**YOUR ASSIGNMENT:** A word-for-word copy of the listing that follows is required.

**DATASET CONTENT:**
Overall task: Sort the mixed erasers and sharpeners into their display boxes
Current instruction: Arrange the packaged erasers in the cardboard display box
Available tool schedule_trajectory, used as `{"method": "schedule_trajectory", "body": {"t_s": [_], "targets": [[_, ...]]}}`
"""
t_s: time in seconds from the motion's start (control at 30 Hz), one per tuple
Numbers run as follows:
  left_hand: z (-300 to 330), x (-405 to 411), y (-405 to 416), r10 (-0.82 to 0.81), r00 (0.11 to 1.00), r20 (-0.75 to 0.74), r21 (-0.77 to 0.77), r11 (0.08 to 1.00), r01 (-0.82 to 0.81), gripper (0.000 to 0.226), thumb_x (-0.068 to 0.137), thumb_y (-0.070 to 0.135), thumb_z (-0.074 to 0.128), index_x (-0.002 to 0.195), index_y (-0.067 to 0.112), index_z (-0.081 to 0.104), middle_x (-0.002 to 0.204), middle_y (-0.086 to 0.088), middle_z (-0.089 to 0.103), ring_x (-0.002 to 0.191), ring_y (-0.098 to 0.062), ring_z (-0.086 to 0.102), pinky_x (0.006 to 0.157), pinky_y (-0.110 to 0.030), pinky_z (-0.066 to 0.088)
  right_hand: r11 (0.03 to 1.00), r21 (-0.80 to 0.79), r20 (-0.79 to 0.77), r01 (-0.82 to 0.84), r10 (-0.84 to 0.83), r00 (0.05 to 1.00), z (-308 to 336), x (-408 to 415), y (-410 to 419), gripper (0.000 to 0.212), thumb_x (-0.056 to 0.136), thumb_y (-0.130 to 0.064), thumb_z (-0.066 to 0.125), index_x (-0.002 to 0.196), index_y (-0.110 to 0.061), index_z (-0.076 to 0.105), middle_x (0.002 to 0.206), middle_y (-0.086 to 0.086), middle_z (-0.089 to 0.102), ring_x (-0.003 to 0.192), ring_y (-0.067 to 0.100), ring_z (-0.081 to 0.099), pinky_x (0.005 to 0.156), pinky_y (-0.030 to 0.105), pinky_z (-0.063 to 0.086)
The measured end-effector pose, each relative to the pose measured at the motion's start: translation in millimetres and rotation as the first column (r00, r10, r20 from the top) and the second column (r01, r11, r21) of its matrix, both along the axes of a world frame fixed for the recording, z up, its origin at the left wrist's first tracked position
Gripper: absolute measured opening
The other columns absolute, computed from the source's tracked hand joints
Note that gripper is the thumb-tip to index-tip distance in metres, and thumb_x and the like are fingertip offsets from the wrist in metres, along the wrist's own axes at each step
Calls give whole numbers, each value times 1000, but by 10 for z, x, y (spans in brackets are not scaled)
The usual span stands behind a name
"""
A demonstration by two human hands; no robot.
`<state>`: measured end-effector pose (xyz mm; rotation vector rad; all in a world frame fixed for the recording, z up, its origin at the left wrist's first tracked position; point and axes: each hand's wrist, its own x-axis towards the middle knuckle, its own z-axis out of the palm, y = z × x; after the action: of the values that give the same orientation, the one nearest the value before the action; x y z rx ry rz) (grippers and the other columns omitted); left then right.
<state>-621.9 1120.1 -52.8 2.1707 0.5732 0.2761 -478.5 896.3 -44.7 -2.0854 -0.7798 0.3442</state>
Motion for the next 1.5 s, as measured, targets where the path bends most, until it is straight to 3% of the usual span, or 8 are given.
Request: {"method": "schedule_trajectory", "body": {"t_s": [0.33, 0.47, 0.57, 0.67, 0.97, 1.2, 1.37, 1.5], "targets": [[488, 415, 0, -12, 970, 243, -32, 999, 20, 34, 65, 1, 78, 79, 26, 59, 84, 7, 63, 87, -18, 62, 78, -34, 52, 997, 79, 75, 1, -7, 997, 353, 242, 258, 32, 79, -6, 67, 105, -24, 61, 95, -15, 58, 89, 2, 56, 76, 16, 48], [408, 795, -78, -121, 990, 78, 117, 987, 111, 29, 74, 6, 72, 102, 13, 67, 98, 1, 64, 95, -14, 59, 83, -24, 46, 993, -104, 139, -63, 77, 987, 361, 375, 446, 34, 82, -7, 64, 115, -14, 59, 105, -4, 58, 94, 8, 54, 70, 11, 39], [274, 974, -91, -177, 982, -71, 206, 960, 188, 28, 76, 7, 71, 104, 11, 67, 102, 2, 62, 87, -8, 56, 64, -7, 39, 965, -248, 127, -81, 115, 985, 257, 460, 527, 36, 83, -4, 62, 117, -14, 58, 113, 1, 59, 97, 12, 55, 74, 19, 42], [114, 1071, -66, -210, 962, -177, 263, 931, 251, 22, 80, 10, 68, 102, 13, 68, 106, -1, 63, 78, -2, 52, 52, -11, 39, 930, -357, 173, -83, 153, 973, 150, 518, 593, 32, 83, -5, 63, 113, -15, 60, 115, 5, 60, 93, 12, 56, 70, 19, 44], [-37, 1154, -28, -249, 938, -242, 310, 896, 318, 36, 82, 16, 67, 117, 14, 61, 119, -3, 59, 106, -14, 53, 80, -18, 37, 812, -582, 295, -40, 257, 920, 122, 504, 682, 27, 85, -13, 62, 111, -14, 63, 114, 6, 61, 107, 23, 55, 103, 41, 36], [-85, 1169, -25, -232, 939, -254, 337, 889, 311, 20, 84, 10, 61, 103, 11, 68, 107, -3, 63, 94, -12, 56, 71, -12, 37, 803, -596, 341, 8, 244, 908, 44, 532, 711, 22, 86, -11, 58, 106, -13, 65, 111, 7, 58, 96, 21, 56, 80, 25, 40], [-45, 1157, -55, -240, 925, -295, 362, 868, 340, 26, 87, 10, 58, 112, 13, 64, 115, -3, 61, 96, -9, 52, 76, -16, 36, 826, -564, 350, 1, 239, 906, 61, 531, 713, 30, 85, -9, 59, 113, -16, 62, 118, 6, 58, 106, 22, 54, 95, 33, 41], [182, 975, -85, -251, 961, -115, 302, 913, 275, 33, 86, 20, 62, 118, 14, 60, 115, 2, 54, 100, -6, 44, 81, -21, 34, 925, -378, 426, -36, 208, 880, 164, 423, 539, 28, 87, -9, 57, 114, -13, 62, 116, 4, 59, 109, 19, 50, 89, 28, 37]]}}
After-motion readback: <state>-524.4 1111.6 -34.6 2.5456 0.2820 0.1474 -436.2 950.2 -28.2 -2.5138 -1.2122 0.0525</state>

**SOLVED EXERCISE:**
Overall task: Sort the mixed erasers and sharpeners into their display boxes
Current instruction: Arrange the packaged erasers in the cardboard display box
Available tool schedule_trajectory, used as `{"method": "schedule_trajectory", "body": {"t_s": [_], "targets": [[_, ...]]}}`
"""
t_s: time in seconds from the motion's start (control at 30 Hz), one per tuple
Numbers run as follows:
  left_hand: z (-300 to 330), x (-405 to 411), y (-405 to 416), r10 (-0.82 to 0.81), r00 (0.11 to 1.00), r20 (-0.75 to 0.74), r21 (-0.77 to 0.77), r11 (0.08 to 1.00), r01 (-0.82 to 0.81), gripper (0.000 to 0.226), thumb_x (-0.068 to 0.137), thumb_y (-0.070 to 0.135), thumb_z (-0.074 to 0.128), index_x (-0.002 to 0.195), index_y (-0.067 to 0.112), index_z (-0.081 to 0.104), middle_x (-0.002 to 0.204), middle_y (-0.086 to 0.088), middle_z (-0.089 to 0.103), ring_x (-0.002 to 0.191), ring_y (-0.098 to 0.062), ring_z (-0.086 to 0.102), pinky_x (0.006 to 0.157), pinky_y (-0.110 to 0.030), pinky_z (-0.066 to 0.088)
  right_hand: r11 (0.03 to 1.00), r21 (-0.80 to 0.79), r20 (-0.79 to 0.77), r01 (-0.82 to 0.84), r10 (-0.84 to 0.83), r00 (0.05 to 1.00), z (-308 to 336), x (-408 to 415), y (-410 to 419), gripper (0.000 to 0.212), thumb_x (-0.056 to 0.136), thumb_y (-0.130 to 0.064), thumb_z (-0.066 to 0.125), index_x (-0.002 to 0.196), index_y (-0.110 to 0.061), index_z (-0.076 to 0.105), middle_x (0.002 to 0.206), middle_y (-0.086 to 0.086), middle_z (-0.089 to 0.102), ring_x (-0.003 to 0.192), ring_y (-0.067 to 0.100), ring_z (-0.081 to 0.099), pinky_x (0.005 to 0.156), pinky_y (-0.030 to 0.105), pinky_z (-0.063 to 0.086)
The measured end-effector pose, each relative to the pose measured at the motion's start: translation in millimetres and rotation as the first column (r00, r10, r20 from the top) and the second column (r01, r11, r21) of its matrix, both along the axes of a world frame fixed for the recording, z up, its origin at the left wrist's first tracked position
Gripper: absolute measured opening
The other columns absolute, computed from the source's tracked hand joints
Note that gripper is the thumb-tip to index-tip distance in metres, and thumb_x and the like are fingertip offsets from the wrist in metres, along the wrist's own axes at each step
Calls give whole numbers, each value times 1000, but by 10 for z, x, y (spans in brackets are not scaled)
The usual span stands behind a name
"""
A demonstration by two human hands; no robot.
`<state>`: measured end-effector pose (xyz mm; rotation vector rad; all in a world frame fixed for the recording, z up, its origin at the left wrist's first tracked position; point and axes: each hand's wrist, its own x-axis towards the middle knuckle, its own z-axis out of the palm, y = z × x; after the action: of the values that give the same orientation, the one nearest the value before the action; x y z rx ry rz) (grippers and the other columns omitted); left then right.
<state>-621.9 1120.1 -52.8 2.1707 0.5732 0.2761 -478.5 896.3 -44.7 -2.0854 -0.7798 0.3442</state>
Motion for the next 1.5 s, as measured, targets where the path bends most, until it is straight to 3% of the usual span, or 8 are given.
Request: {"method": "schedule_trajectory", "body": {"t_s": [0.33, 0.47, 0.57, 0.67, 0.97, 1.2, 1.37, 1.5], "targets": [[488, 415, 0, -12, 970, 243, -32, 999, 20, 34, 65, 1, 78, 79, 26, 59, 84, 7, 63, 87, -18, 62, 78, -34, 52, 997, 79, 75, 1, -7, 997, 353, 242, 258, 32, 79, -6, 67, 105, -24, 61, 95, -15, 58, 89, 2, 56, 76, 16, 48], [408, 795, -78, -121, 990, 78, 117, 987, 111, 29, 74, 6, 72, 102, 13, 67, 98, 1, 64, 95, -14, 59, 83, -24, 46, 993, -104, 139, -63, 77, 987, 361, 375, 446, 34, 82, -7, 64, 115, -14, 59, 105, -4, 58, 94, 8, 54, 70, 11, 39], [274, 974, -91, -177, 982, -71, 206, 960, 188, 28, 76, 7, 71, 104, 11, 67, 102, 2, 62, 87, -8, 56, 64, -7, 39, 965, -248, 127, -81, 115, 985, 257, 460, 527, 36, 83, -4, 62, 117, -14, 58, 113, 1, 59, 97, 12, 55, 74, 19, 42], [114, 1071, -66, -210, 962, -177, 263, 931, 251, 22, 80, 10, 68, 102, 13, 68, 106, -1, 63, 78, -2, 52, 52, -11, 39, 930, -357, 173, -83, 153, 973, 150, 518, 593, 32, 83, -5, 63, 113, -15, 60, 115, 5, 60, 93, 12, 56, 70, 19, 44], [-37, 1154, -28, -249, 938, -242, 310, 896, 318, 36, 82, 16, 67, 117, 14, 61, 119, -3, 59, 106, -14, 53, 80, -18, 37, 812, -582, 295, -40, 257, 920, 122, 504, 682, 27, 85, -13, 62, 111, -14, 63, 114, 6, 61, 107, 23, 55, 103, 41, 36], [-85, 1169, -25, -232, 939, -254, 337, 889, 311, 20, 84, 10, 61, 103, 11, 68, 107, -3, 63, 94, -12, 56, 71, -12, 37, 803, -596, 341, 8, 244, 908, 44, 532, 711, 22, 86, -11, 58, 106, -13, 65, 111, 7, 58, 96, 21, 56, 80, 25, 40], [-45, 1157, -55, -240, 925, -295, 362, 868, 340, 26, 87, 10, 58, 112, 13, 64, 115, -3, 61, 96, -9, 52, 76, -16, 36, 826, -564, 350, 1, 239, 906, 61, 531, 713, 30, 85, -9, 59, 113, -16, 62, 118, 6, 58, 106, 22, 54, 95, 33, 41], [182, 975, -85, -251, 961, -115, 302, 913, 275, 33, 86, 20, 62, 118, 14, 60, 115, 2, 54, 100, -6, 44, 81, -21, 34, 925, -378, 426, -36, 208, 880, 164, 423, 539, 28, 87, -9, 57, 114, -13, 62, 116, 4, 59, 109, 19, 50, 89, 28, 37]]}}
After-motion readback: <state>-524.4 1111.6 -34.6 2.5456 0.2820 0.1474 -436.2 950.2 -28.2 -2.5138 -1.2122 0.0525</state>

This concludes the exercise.